Giulia empurra a porta da cabina de projeção transformada em escritório. Demora-se um pouco à entrada. Na parede está a fotografia emoldurada de Pietro, com a do seu pai e a do seu avô, as três gerações de Lanfredi que se sucederam à frente do atelier. Um pouco mais afastadas, outras fotografias presas apenas como pioneses: Francesca em bebé, Giulia sentada na Vespa, Adela no dia da sua primeira comunhão, a mamma vestida de noiva, o sorriso um pouco tenso. O Papa também, não Francisco, mas João Paulo II, o mais admirado.

O escritório está tal como o pai o deixou na manhã do acidente. Giulia observa o seu cadeirão, os seus dossiers, o cinzeiro de barro para onde ele atira as pontas de cigarro, que ela própria fez, em criança, para lhe oferecer. O universo do pai parece esvaziado da sua substância e, ao mesmo tempo, estranhamente habitado. Sobre a secretária, a agenda está aberta numa página terrível, a de 14 de julho. Giulia não é capaz de virar a página. É como se o pai ali estivesse de repente, por inteiro, naquela agenda Moleskine com capa de pele preta, como se restasse um pouco dele entre as linhas do caderno, na tinta das palavras, até naquela pequena mancha ao fundo da página, imóvel no papel. Giulia tem a curiosa impressão de que ele está ali, em cada partícula de ar, em cada átomo dos móveis.

Por um momento, sente-se tentada a voltar para trás, a fechar a porta.

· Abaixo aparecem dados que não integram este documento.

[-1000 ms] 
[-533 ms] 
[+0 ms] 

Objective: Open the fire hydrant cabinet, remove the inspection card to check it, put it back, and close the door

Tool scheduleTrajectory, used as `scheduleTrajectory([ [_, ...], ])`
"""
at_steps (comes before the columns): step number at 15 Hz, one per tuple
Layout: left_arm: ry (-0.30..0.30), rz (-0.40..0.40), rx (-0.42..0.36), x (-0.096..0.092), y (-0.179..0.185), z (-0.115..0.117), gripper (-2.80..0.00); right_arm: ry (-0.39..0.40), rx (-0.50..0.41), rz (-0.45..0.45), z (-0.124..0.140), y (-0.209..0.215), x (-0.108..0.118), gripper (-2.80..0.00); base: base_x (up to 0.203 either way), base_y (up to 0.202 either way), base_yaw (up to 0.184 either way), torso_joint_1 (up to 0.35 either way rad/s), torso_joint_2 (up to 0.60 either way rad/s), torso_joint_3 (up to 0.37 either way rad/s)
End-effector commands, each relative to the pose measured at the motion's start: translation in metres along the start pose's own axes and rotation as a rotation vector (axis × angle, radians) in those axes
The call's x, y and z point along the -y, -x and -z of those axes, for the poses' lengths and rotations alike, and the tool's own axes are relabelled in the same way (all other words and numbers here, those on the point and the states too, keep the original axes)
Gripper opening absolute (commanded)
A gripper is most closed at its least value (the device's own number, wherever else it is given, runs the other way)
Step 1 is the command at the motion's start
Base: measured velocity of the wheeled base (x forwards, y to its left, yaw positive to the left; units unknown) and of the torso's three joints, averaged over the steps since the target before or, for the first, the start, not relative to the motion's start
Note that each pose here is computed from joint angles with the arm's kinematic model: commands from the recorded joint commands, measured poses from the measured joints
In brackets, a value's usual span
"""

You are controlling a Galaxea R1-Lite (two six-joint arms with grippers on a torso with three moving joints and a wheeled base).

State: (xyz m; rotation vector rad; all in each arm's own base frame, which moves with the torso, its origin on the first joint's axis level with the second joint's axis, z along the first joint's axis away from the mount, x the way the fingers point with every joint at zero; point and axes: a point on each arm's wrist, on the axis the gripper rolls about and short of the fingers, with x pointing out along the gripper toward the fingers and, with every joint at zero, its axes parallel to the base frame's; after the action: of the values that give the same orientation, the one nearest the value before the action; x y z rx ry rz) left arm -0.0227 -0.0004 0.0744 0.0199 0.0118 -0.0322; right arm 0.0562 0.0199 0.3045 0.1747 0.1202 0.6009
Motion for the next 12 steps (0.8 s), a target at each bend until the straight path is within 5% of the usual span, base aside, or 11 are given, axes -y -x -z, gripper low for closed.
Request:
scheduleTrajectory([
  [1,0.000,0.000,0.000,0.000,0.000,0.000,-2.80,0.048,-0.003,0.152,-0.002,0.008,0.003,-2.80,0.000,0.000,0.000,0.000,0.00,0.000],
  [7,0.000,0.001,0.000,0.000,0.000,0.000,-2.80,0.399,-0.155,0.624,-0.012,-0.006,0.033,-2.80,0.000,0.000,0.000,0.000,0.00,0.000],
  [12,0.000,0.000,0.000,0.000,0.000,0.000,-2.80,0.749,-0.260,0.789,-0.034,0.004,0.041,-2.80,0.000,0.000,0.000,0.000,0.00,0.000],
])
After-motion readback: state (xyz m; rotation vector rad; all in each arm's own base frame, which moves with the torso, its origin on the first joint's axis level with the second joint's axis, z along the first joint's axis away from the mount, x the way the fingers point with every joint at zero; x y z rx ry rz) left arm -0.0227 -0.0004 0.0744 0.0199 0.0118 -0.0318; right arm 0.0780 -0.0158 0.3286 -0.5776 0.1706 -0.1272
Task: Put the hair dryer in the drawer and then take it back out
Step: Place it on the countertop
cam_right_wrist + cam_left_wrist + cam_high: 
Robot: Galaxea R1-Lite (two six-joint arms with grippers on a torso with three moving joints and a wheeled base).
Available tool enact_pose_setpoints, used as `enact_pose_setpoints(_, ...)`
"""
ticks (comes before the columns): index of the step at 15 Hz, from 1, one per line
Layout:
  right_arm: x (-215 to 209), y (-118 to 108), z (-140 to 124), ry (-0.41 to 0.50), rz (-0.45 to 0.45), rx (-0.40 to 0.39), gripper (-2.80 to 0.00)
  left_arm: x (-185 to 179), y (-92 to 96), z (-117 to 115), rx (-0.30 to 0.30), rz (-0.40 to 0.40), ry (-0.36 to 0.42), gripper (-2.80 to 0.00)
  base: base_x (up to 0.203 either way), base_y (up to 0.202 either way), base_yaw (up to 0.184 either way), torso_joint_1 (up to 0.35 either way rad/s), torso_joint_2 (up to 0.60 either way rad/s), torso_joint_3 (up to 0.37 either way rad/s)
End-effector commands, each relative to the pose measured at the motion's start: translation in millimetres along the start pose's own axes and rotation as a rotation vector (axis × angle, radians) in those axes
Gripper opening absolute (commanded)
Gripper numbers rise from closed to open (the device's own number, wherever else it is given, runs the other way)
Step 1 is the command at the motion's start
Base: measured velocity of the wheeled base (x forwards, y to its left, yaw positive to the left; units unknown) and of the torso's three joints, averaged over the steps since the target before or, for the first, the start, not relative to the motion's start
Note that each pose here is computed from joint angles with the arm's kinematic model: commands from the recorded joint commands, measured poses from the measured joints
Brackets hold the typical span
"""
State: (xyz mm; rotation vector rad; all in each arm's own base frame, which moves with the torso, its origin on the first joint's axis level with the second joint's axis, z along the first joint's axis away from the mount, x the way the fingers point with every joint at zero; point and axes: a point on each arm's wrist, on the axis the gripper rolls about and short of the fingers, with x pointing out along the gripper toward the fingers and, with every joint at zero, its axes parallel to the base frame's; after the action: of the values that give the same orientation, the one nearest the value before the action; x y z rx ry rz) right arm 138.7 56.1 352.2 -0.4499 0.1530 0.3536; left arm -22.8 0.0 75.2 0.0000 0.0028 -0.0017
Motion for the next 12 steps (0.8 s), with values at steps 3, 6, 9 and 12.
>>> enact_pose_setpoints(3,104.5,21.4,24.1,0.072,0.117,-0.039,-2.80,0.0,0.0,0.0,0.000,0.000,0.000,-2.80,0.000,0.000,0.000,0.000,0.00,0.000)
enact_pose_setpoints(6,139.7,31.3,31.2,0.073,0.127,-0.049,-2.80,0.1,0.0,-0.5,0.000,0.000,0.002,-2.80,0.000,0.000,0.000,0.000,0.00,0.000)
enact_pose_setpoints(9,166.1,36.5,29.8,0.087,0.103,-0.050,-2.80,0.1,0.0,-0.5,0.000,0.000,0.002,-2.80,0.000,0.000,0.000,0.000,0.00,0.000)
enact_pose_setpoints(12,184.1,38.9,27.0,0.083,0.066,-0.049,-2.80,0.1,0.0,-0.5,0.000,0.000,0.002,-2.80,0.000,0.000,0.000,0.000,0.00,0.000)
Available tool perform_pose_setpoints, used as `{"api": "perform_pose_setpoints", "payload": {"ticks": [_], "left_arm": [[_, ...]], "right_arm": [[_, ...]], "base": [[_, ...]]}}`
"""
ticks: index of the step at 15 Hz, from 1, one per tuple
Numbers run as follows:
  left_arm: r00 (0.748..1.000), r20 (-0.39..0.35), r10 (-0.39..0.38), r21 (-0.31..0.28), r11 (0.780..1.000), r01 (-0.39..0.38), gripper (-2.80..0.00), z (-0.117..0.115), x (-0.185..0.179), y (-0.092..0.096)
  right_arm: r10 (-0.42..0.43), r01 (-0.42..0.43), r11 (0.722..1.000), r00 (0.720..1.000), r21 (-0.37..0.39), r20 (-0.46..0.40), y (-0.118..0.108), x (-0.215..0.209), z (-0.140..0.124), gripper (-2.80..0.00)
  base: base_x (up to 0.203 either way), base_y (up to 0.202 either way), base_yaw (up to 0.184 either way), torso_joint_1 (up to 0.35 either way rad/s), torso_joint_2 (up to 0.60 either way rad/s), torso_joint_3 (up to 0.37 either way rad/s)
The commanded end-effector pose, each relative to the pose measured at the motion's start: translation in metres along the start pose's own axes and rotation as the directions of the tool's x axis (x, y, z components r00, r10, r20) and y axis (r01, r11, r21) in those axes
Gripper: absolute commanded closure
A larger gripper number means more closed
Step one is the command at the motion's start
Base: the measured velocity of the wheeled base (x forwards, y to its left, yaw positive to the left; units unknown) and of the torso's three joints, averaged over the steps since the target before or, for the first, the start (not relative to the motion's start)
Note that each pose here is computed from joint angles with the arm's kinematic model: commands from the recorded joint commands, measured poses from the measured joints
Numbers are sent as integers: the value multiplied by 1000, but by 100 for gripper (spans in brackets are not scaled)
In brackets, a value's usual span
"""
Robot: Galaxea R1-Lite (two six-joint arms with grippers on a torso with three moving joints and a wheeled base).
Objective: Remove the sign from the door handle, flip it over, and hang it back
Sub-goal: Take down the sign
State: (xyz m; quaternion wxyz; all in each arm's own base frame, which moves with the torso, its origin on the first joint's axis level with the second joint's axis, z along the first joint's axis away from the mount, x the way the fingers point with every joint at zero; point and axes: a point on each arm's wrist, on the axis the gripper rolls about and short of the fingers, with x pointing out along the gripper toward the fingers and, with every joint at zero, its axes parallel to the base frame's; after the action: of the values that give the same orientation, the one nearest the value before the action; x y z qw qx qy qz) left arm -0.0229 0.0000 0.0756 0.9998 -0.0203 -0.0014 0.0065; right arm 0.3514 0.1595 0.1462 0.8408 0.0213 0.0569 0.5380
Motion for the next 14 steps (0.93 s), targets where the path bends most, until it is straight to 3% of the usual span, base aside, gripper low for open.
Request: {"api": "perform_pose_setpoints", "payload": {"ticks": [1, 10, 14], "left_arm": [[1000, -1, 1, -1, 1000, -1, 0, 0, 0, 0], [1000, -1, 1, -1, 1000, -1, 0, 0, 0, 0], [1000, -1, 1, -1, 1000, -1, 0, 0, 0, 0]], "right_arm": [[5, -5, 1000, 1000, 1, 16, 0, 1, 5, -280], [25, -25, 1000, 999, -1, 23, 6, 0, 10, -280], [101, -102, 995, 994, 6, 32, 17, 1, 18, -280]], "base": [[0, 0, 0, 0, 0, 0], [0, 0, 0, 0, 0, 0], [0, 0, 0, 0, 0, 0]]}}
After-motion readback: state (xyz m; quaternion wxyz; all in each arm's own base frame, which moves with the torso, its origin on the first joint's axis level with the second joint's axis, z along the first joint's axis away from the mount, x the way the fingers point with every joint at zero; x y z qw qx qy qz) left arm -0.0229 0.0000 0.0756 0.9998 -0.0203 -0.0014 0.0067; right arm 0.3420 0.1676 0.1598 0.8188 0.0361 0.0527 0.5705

Mas fica. Prometeu à mamma que lhe levava o tal papel. Lentamente, abre uma gaveta, depois uma segunda. A terceira, a de baixo, está fechada à chave. Giulia admira-se. Uma estranha sensação invade-a. O pai não tem segredos, a família Lanfredi não tem nada a esconder… Então, porquê aquela gaveta trancada?

As perguntas dão-lhe voltas na cabeça. A sua imaginação já galopa como um cavalo louco acabado de libertar. O pai teria uma amante? Uma vida secreta? Será que a Piovra, com os seus tentáculos, o alcançou?… Os Lanfredi não comem desse pão… Que dúvida é esta, então, que a assalta como um pressentimento, uma nuvem negra a ensombrar-lhe o horizonte?

Depois de uma breve busca, encontra a chave. Está ali mesmo, naquela caixa de charutos oferecida pela mãe. Giulia estremece: terá o direito de o fazer? Ainda está a tempo de recuar…

Com uma mão trémula, roda a chave. A gaveta abre-se finalmente, revelando um molho de papéis. Giulia pega neles.

E o chão abre-se sob os seus pés.

1 Cesare Pavese, Travailler fatigue. La mort viendra et elle aura tes yeux. Poésies variées, Poésies/Gallimard, 1979.